Prompt> What is needed here is an exact repetition of the records below, beginning at the line that has "Two-view annotation of" and stopping after the line that has "17: (60, 460)".
::::::::
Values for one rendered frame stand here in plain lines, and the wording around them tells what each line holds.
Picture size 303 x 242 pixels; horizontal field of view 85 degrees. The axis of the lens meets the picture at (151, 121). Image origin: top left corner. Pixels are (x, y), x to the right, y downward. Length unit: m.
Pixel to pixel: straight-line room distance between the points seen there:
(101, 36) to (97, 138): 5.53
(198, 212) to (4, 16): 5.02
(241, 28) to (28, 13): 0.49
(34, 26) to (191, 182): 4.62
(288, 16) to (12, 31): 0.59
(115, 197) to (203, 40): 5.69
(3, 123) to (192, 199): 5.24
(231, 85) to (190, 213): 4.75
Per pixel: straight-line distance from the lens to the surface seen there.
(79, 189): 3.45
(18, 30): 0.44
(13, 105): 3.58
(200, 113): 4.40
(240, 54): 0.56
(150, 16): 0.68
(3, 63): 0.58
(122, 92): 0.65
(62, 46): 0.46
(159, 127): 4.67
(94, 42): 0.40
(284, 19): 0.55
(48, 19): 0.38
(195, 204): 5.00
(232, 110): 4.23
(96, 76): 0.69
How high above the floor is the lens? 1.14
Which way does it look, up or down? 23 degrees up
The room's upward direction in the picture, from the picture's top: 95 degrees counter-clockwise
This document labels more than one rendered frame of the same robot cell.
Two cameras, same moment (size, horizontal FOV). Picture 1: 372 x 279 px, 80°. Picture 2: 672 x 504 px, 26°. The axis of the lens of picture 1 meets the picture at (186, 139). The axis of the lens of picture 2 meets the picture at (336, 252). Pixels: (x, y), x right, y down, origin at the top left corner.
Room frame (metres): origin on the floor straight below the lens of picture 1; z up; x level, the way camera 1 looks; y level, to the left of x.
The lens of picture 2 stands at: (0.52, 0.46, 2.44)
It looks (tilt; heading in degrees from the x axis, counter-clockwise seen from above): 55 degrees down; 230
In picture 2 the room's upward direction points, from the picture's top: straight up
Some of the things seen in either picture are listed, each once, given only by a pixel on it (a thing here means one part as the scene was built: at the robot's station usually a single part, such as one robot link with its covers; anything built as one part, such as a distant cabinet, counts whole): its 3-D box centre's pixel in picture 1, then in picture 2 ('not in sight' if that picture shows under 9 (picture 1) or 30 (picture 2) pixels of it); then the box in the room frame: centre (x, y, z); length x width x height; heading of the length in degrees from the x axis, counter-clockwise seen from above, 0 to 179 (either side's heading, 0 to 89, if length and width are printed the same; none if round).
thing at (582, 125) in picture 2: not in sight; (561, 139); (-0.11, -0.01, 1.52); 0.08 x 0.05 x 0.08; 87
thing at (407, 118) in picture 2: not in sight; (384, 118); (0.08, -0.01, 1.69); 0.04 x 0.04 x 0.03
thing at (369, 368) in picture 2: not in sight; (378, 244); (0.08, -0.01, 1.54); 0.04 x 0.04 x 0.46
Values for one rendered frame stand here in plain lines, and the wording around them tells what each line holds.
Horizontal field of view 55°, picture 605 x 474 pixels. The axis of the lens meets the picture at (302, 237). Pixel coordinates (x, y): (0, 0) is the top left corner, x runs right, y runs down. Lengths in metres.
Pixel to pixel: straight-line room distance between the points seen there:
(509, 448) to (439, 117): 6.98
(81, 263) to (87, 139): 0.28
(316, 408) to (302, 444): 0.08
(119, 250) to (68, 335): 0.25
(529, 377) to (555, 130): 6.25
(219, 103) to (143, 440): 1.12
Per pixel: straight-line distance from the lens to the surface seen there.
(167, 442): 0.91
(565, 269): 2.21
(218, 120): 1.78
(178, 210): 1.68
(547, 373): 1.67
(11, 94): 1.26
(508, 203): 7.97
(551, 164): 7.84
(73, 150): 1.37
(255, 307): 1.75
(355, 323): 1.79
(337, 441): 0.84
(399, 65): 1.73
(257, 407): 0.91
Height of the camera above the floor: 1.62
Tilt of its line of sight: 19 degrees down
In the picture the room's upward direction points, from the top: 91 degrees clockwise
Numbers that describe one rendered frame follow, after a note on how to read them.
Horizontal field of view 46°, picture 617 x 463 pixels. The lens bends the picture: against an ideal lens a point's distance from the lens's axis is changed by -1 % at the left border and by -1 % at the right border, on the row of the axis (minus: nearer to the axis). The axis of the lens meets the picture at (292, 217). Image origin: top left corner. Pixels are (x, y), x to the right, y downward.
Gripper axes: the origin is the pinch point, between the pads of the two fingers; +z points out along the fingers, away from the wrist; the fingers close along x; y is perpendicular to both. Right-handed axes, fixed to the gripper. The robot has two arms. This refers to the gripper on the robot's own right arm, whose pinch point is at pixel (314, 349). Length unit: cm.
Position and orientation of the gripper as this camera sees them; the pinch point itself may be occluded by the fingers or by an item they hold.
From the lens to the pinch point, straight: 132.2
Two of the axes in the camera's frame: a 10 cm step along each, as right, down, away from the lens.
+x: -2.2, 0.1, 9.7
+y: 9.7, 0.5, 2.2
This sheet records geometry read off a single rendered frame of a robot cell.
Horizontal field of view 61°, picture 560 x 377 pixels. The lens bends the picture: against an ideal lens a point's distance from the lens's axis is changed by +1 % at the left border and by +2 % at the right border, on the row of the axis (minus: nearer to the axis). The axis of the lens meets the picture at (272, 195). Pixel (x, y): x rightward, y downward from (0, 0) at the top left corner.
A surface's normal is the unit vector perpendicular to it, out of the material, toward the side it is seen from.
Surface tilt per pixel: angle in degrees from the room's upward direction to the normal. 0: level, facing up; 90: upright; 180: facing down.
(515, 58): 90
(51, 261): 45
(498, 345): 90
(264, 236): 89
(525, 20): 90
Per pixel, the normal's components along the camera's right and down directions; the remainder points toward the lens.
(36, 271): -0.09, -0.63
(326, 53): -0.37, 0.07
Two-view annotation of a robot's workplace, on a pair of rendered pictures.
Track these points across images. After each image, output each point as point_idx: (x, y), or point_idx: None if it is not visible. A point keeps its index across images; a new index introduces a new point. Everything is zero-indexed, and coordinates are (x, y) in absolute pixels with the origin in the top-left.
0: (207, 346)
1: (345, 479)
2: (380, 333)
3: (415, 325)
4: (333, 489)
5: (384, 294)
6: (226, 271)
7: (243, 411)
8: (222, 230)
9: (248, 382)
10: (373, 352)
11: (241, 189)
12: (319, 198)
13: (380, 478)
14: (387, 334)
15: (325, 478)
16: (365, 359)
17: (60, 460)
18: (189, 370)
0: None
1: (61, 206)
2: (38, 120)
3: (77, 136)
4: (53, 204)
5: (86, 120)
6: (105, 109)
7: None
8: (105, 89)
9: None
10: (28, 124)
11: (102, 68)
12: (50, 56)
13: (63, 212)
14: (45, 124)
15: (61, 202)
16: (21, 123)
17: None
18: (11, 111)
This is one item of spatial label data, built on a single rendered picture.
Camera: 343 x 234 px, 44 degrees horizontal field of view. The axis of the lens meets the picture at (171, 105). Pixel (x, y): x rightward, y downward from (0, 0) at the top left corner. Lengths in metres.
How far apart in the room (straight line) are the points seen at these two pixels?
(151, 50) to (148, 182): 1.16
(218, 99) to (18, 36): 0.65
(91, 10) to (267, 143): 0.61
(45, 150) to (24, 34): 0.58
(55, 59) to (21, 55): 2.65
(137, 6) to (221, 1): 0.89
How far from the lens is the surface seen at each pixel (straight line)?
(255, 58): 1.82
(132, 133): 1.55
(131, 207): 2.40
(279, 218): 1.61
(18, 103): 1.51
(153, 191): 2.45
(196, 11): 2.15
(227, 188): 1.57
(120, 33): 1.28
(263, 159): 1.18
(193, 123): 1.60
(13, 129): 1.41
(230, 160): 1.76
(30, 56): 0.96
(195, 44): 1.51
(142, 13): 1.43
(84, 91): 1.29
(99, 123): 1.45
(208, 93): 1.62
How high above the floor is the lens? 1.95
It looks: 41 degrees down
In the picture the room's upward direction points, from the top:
::::::::
Exercise response>
Two-view annotation of a robot's workplace, on a pair of rendered pictures.
Track these points across images. After each image, output each point as point_idx: (x, y), or point_idx: None if it is not visible. A point keeps its index across images; a new index introduces a new point. Everything is zero-indexed, and coordinates are (x, y) in absolute pixels with the origin in the top-left.
0: (207, 346)
1: (345, 479)
2: (380, 333)
3: (415, 325)
4: (333, 489)
5: (384, 294)
6: (226, 271)
7: (243, 411)
8: (222, 230)
9: (248, 382)
10: (373, 352)
11: (241, 189)
12: (319, 198)
13: (380, 478)
14: (387, 334)
15: (325, 478)
16: (365, 359)
17: (60, 460)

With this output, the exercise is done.